- GOAL OF THE EXERCISE
Exact reproduction required: the lines below from the line with "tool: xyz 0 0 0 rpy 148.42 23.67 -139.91" to the line with "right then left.", both ends included, and no others.

------------

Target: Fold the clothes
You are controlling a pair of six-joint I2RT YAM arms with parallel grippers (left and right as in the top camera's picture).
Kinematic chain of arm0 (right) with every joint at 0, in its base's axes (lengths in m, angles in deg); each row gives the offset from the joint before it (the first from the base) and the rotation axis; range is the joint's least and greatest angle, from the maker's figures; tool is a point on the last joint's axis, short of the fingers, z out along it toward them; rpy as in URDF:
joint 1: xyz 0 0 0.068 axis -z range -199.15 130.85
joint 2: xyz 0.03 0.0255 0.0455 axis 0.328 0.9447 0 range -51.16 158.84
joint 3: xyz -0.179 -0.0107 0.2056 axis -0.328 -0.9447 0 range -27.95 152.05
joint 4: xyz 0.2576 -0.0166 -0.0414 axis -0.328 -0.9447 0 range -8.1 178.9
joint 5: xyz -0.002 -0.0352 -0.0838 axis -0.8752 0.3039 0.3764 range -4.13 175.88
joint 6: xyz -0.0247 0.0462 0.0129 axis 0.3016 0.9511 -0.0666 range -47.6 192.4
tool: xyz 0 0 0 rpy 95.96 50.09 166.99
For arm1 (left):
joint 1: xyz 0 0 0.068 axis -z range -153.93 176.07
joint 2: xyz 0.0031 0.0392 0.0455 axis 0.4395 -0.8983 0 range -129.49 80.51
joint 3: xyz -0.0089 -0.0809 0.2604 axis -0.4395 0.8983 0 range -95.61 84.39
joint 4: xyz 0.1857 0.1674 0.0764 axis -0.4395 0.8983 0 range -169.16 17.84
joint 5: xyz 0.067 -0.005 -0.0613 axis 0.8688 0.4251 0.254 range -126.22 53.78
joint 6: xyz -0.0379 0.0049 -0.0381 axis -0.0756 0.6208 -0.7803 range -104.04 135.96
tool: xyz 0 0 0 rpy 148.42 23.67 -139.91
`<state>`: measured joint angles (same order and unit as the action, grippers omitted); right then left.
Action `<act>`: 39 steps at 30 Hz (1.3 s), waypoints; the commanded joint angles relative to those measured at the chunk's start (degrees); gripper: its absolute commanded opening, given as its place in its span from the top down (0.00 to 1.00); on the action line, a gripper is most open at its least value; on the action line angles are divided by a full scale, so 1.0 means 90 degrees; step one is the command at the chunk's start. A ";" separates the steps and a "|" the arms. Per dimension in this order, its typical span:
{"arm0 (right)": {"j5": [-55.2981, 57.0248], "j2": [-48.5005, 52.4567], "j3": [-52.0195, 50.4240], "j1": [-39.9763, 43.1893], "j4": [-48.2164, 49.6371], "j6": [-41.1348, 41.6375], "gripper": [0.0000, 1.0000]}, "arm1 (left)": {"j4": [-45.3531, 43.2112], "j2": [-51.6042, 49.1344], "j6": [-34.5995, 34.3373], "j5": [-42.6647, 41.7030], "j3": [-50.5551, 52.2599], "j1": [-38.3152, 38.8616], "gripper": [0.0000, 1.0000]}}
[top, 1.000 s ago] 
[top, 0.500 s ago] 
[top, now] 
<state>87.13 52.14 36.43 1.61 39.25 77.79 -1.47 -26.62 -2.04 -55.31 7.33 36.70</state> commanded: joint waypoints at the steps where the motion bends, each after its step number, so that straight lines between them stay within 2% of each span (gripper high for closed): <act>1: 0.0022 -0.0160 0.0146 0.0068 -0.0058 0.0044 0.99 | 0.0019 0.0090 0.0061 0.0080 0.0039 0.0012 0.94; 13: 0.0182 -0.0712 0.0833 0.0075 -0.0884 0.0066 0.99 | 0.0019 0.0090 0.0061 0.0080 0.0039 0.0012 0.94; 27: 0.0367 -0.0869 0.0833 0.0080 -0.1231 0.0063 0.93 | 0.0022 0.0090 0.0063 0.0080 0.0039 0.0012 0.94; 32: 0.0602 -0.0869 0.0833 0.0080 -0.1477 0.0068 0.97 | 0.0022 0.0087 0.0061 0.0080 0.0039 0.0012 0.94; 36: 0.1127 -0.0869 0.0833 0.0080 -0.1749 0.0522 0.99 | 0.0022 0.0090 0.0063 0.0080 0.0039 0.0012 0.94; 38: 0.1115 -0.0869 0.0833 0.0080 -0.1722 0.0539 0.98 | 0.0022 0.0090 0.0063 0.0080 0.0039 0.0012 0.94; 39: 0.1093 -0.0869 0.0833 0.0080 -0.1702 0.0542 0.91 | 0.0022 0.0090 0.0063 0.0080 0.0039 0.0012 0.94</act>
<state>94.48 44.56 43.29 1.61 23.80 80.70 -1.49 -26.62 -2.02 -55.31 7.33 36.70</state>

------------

- ANSWER TO THE EXERCISE
tool: xyz 0 0 0 rpy 148.42 23.67 -139.91
`<state>`: measured joint angles (same order and unit as the action, grippers omitted); right then left.

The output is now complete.